Изменить размер шрифта - +
 — Не спорю: жалованье хорошее! но ежели принять во внимание: 1) что, по воспитанию моему, я получил потребности обширные; 2) что съестные припасы с каждым днем делаются дороже и дороже, так что рюмка очищенной стоит ныне десять копеек, вместо прежних пяти, — то и выходит, что о бифштексах да об котлетках мне и в помышлении держать невозможно!

— Позвольте, однако! — не воздержался я, — ведь вы сами сейчас сказали, что имеете право на бесплатное получение ежедневно двух рюмок водки и порции селянки! Мне кажется, что в вашем звании…

— Вам кажется, господин?
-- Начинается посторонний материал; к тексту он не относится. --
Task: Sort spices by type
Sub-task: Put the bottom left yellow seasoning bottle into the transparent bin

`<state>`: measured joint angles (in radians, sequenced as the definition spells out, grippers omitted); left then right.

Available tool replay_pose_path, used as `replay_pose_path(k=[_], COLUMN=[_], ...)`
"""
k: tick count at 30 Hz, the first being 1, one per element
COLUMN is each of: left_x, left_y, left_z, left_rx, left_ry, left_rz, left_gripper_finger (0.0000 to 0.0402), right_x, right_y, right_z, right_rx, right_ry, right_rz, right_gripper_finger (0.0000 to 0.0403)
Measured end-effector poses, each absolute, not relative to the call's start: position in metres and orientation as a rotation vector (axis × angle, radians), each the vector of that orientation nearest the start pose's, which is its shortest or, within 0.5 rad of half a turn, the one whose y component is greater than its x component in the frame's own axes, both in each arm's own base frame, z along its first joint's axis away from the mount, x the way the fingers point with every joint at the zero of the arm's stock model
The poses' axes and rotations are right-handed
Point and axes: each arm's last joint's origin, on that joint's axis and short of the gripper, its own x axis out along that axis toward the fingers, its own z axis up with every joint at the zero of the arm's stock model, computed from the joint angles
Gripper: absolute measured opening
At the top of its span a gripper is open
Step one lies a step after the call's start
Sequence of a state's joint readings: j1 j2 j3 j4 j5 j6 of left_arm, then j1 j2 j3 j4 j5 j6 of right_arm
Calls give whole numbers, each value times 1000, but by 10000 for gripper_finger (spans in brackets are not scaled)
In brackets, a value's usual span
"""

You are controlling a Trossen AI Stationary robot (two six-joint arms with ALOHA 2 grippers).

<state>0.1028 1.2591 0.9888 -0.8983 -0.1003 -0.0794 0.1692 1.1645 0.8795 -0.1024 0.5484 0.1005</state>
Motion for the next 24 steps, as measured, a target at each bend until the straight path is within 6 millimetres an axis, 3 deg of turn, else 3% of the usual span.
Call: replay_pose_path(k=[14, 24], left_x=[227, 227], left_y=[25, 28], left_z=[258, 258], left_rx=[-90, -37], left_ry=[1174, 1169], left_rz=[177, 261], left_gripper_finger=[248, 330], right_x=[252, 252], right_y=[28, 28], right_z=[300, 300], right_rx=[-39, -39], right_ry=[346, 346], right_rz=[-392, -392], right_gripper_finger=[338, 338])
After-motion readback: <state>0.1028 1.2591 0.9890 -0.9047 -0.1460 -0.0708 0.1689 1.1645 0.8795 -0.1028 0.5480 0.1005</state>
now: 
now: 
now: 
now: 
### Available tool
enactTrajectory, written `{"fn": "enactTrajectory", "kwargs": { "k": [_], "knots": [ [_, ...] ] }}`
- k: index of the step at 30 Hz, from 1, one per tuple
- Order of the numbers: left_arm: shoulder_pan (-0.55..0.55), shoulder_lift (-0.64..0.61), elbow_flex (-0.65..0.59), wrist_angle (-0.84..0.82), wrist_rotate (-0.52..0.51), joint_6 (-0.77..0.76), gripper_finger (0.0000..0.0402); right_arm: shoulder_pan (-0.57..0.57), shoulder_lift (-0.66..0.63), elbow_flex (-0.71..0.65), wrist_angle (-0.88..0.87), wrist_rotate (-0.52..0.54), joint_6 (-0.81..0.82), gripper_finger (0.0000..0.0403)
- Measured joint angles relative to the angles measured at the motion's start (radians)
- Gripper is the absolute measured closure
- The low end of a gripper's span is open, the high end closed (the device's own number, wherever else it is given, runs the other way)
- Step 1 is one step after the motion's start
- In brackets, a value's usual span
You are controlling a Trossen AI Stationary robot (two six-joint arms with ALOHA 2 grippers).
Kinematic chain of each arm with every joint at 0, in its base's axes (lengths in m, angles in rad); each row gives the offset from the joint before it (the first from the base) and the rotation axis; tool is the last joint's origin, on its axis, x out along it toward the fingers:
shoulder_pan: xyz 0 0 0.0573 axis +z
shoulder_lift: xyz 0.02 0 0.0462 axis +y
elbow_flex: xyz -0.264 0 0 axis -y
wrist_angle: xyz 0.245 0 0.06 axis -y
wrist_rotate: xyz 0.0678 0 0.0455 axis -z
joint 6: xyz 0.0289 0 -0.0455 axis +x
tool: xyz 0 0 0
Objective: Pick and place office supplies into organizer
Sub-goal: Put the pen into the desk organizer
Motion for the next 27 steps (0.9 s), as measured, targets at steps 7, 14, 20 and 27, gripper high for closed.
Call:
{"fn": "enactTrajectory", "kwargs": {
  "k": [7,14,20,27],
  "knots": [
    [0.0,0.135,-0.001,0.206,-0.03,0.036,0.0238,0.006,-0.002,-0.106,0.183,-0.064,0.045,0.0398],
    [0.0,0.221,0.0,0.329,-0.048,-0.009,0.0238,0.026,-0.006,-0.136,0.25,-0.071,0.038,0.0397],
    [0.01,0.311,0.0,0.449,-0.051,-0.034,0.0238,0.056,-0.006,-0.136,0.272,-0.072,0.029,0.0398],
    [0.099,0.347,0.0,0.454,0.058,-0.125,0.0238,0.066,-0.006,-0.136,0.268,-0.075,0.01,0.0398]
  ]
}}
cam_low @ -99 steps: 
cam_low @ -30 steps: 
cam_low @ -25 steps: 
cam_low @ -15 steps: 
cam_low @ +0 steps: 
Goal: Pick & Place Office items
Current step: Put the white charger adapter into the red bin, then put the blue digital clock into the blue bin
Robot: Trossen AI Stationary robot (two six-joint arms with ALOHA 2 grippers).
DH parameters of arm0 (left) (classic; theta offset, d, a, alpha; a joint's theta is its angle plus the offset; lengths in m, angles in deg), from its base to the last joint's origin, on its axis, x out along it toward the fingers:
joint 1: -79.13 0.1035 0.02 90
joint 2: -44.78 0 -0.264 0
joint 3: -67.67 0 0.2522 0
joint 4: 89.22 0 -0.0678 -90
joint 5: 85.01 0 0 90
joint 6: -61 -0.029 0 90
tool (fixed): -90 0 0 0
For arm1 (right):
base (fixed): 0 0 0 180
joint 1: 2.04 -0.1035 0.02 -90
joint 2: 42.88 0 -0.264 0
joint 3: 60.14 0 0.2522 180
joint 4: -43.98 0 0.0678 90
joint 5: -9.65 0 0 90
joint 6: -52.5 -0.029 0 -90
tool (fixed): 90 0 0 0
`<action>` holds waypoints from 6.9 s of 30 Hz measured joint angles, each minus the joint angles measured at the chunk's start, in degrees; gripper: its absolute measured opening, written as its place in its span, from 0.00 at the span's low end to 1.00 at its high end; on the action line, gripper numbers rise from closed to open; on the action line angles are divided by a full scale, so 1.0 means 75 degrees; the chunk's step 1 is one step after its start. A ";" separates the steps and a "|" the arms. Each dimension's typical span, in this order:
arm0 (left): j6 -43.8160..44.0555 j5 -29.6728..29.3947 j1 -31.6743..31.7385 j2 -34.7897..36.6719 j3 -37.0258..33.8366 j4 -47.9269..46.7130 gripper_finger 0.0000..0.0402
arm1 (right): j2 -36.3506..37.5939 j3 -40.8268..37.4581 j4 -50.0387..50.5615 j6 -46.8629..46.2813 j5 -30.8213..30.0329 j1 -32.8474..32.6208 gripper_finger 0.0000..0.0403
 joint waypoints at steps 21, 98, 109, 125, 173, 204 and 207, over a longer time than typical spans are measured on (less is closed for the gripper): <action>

Но скажите по совести: может ли быть человек сыт и пьян, получая в день одну порцию селянки, составленной из веществ загадочных и трудноваримых, и две рюмки водки, которые буфетчик с намерением не доливает до краев?

В голосе его звучала такая горькая искренность, что я не вольно умолкнул.

— По моему воспитанию, мне не только двух рюмок и одной селянки, а двадцати рюмок и десяти селянок — и того не достаточно! Ах, молодой человек! молодой человек! как вы, однако, опрометчивы в ваших суждениях! — говорил между тем благородный отец, строго и наставительно покачивая головой в мою сторону, — и как это вы, милостивый государь, получивши такое образование…

— Возвратимтесь к рассказу, — прервал его Балалайкин, обязательно поспешая мне на выручку против дальнейших репримандов старца, у которого начала уже настолько явственно выступать на лице такса, что я без всяких затруднений прочитал:

«За словесное оскорбление укоризною в недостатке благовоспитанности, а равно и в неимении христианских правил… 20 коп.».

Но благородный отец унялся не сразу.

— К тому же, я сластолюбив, — продолжал он. — Я люблю мармалад, чернослив, изюм, и хотя входил в переговоры с купцом Елисеевым, дабы разрешено было мне бесплатно входить в его магазины и пробовать, но получил решительный отказ; купец же Смуров, вследствие подобных же переговоров, разрешил выдавать мне в день по одному поврежденному яблоку. Стало быть, и этого, по-вашему, милостивый государь, разумению, для меня достаточно? — вдруг обратился он ко мне.

Делать было нечего. Я вынул из кармана двугривенный (по таксе) и положил на стол, откуда он в одно мгновение и исчез в карман старца.

— Благодарю вас, господин. Маловато, но я не притеснителен… Итак, я сластолюбив и потому имею вкус к лакомствам вообще и к девочкам в особенности. Есть у них, знаете…

Старик поперхнулся, и все нутро его вдруг заколыхалось. Мы замерли в ожидании одного из тех пароксизмов восторга, которые иногда овладевают старичками под наитием сладостных представлений, но он ограничился тем, что чихнул. Очевидно, это была единственная форма деятельного отношения к красоте, которая, при его преклонных летах, осталась для него доступною.

— Словом сказать, никак нельзя остеречься, чтобы рубля или двух в неделю не пожертвовать собственно на предметы сластолюбия. Затем, так как жена удерживает у меня пятнадцать рублей в месяц за прокорм и квартиру (и притом даже в таком случае, если б я ни разу не обедал дома), то на так называемые издержки представительства остается никак не больше пяти рублей в месяц. Как вы полагаете, милостивый государь, может ли удовлетвориться этим благородный человек, особливо в виду установившегося обычая, в силу которого все вольнонаемные редакторы раз в месяц устраивают в трактире «Старый Пекин», обед, в ознаменование чудесного избавления от множества угрожавших им в течение месяца опасностей?

— Конечно, нет; но ведь супруга ваша, как содержательница гласной кассы ссуд, могла бы и не требовать с вас платы за содержание? — возразил Балалайкин.

— Что касается до того, куда жена моя употребляет свои средства, — об этом речь впереди.